> **Your assignment**:
The response must consist of each line in the listing that has the word "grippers" in it.

> **Data block**:
○ ○ ○ ○ ○
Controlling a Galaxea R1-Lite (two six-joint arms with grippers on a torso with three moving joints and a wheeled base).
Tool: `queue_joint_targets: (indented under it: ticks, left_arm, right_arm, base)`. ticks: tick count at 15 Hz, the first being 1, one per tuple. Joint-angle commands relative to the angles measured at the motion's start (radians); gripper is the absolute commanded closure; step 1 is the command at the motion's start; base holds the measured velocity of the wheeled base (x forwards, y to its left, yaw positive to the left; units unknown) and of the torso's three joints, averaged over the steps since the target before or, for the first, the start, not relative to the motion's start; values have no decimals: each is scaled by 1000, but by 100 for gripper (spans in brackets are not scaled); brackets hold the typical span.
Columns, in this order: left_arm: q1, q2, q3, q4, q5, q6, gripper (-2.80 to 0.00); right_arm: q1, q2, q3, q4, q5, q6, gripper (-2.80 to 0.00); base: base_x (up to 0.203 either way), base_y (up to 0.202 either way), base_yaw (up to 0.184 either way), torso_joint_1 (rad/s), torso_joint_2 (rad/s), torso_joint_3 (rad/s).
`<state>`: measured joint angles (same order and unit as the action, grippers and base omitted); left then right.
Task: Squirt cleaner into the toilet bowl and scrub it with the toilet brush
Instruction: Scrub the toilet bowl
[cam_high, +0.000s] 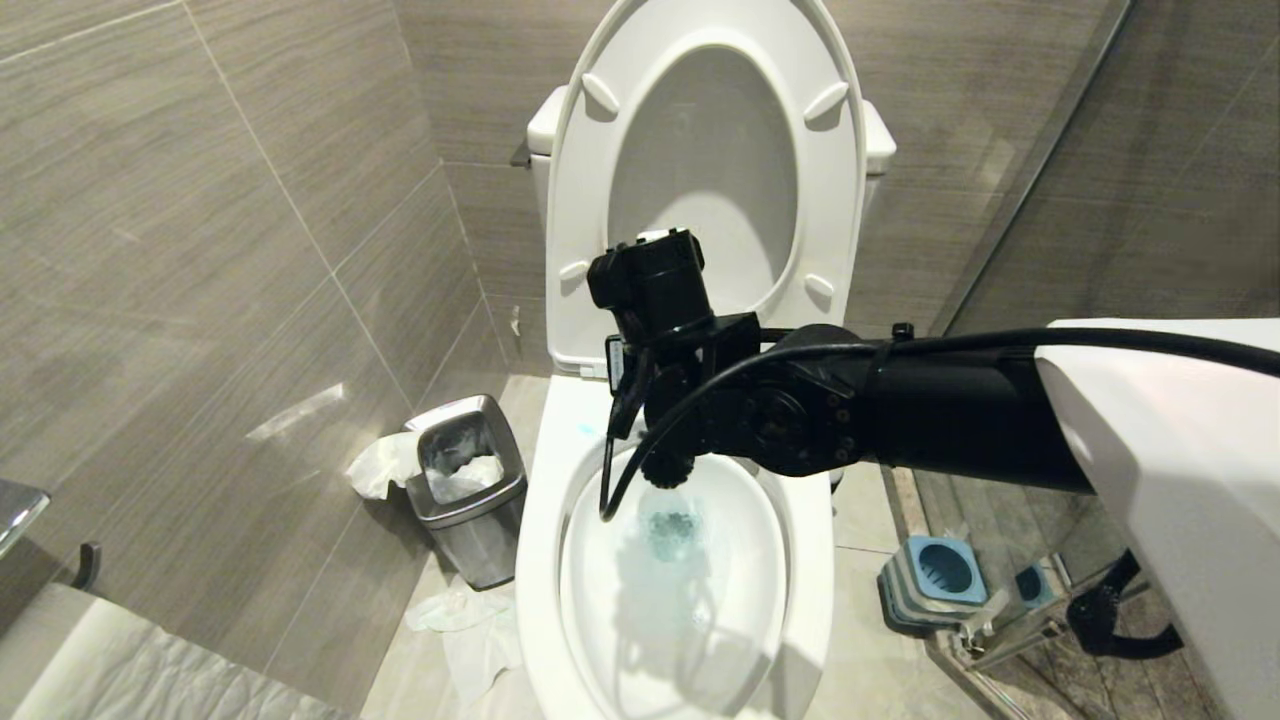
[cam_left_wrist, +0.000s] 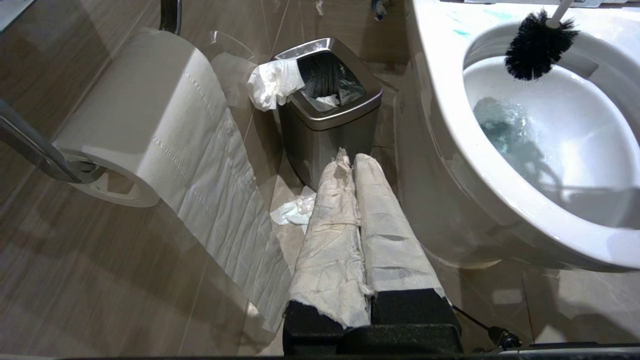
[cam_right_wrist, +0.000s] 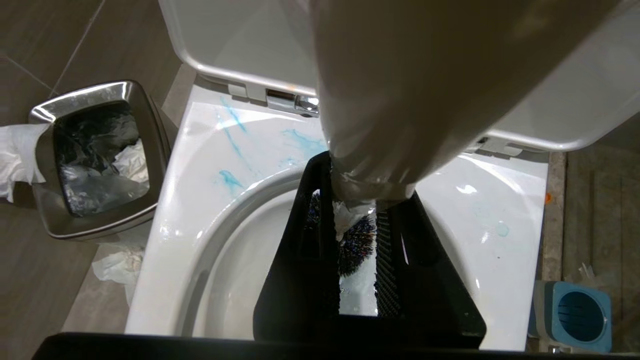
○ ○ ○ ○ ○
> **Response**:
Controlling a Galaxea R1-Lite (two six-joint arms with grippers on a torso with three moving joints and a wheeled base).
`<state>`: measured joint angles (same order and unit as the action, grippers and base omitted); left then right.

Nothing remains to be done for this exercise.